The revelation was made by researchers from Google Project Zero (GPZ), a dedicated team of cybersecurity experts and analysts at Google who exclusively focus on zero day vulnerabilities. A ‘zero day’ is so named because it only comes to light when a hacker exploits it. In other words, there are zero days between its discovery and its exploitation. Needless to say, zero days are among the most serious of vulnerabilities for this very reason.

According to GPZ’s research, a total of 18 zero days came to light in the first half of 2022, and out of these, nine were nothing but slightly different versions of zero days exploited in the past.

“At least half of the zero days we’ve seen in the first six months of 2022 could have been prevented with more comprehensive patching and regression tests. On top of that, four of the 2022 zero days are variants of 2021 in-the-wild zero days. Just 12 months from the original in-the-wild zero day being patched, attackers came back with a variant of the original bug,” GPZ’s Maddie Stone said in an update posted on their official blog.

While the companies affected by these zero days are based all over the world, Indians make up a large part of their consumer base. These include operating systems, browsers and software solutions providers.

Of the nine zero days flagged by GPZ as variants of old ones, three were found in Windows, the most widely used operating system for computers across the globe. This includes the infamous Follina vulnerability which, although exploited since 2021, was only officially acknowledged earlier this year. India is one of the countries in which hackers are reported to have actively exploited Follina.

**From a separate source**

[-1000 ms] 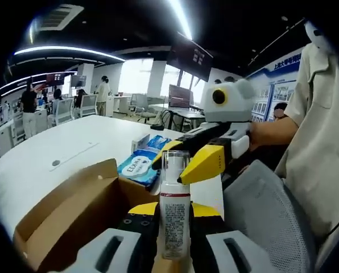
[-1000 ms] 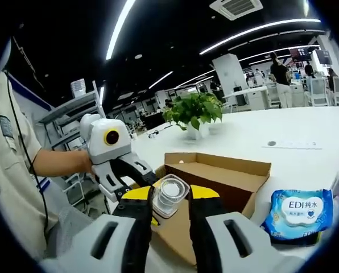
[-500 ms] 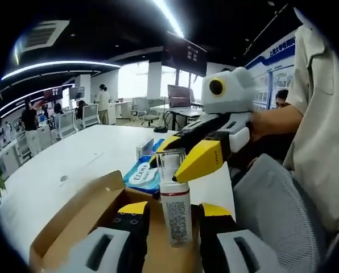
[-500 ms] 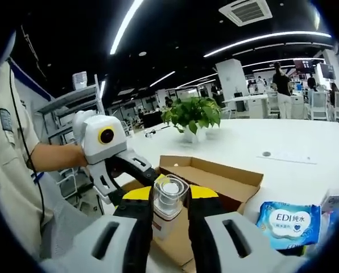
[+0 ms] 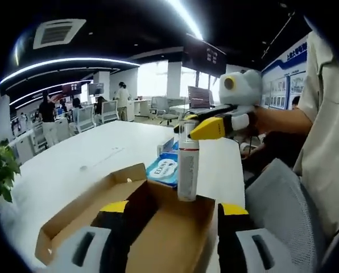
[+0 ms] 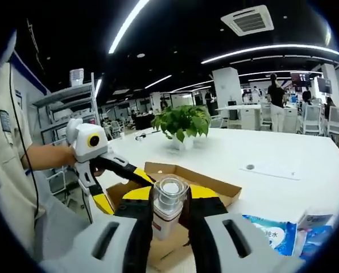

GPZ’s research details the previous as well as 2022 versions of the zero days, along with the Common Vulnerabilities and Exposures (CVE) number assigned to each of them, both old versions and new. In every case, GPZ found that the older zero days were only superficially patched but the root cause was not addressed. As a result, hackers were able to get to the root cause of the vulnerability and simply tweaked their earlier code to exploit it anew.

“When zero day exploits are detected in the wild, it’s the failure case for an attacker. It’s a gift for us security defenders to learn as much as we can and take action to ensure that that vector can’t be used again. The goal is to force attackers to start from scratch each time we detect one of their exploits: they’re forced to discover a whole new vulnerability, they have to invest the time in learning and analyzing a new attack surface, and they must develop a brand new exploitation method. To do that effectively, we need correct and comprehensive fixes,” Stone said in her post.